Riconosco a Gianni De Mari di aver bene illustrato il percorso degli spedizionieri doganali nella operatività e crescita delle dogane.
Con questa breve nota voglio riportare gli aspetti semplici e umani di Gianni.
Giovanni De Mari, il “napoletano verace”. Dal 1977 al 2021 il Consiglio Nazionale degli spedizionieri doganali lo vede presente, prima come consigliere con funzioni di segretario, poi come presidente della giunta esecutiva e dal 1993 come presidente.
Fino al 1977 è stato consigliere compartimentale e in tutti questi anni è stato fortemente presente nell’attività dell’associazione Anasped.

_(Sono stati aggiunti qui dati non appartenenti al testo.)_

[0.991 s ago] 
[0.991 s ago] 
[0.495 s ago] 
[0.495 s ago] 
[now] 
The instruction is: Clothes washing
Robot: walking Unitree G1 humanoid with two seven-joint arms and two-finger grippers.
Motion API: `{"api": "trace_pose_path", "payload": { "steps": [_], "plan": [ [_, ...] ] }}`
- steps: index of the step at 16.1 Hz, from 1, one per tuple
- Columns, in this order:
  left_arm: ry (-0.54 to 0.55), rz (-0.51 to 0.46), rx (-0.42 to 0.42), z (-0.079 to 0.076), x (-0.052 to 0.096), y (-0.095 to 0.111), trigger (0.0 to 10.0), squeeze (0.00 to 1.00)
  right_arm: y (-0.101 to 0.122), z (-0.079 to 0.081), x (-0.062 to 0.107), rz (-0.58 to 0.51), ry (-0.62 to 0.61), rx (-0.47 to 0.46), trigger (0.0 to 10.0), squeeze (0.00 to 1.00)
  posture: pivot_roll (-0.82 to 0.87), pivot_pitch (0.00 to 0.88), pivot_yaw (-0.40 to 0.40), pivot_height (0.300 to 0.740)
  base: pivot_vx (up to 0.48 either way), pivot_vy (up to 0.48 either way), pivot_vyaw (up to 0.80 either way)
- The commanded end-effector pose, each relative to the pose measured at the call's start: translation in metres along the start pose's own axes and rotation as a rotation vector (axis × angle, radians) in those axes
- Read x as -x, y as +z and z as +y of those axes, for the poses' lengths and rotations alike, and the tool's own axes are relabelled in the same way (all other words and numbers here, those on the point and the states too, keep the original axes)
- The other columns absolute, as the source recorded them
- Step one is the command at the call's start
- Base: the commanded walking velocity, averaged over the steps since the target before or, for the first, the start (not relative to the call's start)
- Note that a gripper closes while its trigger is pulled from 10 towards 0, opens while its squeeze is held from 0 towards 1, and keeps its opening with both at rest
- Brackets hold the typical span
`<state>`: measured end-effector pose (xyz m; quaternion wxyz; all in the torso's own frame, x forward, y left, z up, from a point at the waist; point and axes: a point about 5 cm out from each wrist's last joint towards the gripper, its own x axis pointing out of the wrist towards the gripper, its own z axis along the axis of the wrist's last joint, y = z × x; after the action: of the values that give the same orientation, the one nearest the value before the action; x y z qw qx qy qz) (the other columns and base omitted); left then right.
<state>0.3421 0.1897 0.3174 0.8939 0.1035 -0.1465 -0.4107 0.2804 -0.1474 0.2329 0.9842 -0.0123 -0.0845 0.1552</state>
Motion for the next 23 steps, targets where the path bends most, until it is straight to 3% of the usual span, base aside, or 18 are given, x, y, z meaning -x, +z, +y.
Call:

Nella stessa associazione ha ricoperto il ruolo di Vice presidente del Consiglio direttivo. Ricordo anzi che quel posto lo occupavo io. Al rinnovo delle cariche con mia sorpresa venne nominato De Mari in mia sostituzione. Ci rimasi male, a dopo aver contato fino a dieci, cosa che faccio di solito quando devo evitare reazioni spontanee, presi la parola per ringraziare il Presidente De Santis per lo spazio e gli insegnamenti che ebbi da lui. Non mancai di formulare i più vivi auguri di buon lavoro a Giovanni De Mari. Mi bruciava un po’, tanto che ancora oggi me lo ricordo.
Sapevo comunque che il valore di De Mari sarebbe stato di sicuro giovamento alla Federazione Anasped e alla categoria in generale.
Su quanto e cosa abbia fatto De Mari per la categoria non mi sembra il caso di scrivere ora: la sua attività è stata piena con responsabilità al massimo livello. Il suo costante impegno è stato prevalentemente rivolto all’indirizzo di elevamento professionale, di comportamenti deontologicamente corretti, di indirizzi professionali che risultano utili per la collettività e per lo sviluppo del commercio internazionale. Il suo impegno nelle varie commissioni di studio e nella commissione internazionale delle Camere di commercio ne è una conferma.
Di aneddoti personali ce ne sono molti. Vanno dalle arrabbiature nei confronti di chi non si adegua all’evolversi degli avvenimenti, alla bontà e cordialità nei confronti di tutti, alle prese di posizione con chiunque si pone come avversario degli spedizionieri doganali.
Tre episodi desidero raccontarli.
Un giorno telefonai a Giovanni, cosa che facevo spesso, e mi rispose la sorella dicendomi “il dottore è assente”. Questo del dottore mi è sembrato strano sapendo che dottore Giovanni non lo era. Ho pensato quindi “però, si fa chiamare dottore”.
Alla prima riunione a Roma scoprii che Giovanni si era invece laureato in scienze politiche. Mi disse che l’aveva fatto soprattutto perché era stanco di sentirsi chiamare dottore senza esserlo.
Mi complimentai e mi vergognai di aver pensato male.
Il secondo episodio che ricorreva ad ogni riunione, era la telefonata che immancabilmente alle cinque della sera faceva alla mamma. Era una telefonata dolce e tranquillizzante per l’amata mamma.
Il terzo episodio è riferito al suo comportamento da commissario di esame di abilitazione a spedizioniere doganale. Era sempre pronto ad aiutare i candidati mettendoli a loro agio e ponendo la sua raccomandazione a coloro che non erano raccomandati da nessuno.
In una occasione, dopo aver in qualche modo contribuito alla promozione di un candidato poco meritevole, da buon padre di famiglia non ha mancato di dirgli che era suo dovere prepararsi e che non avrebbe dovuto presentarsi all’esame con così poca preparazione. Diceva infine che persino lui, in qualità di commissario di esame, si era dovuto preparare; tanto di più avrebbe dovuto fare il candidato.
Se mi si chiede cosa mi ha colpito di più in Giovanni, non posso che rispondere l’intelligenza, l’onestà e la bontà.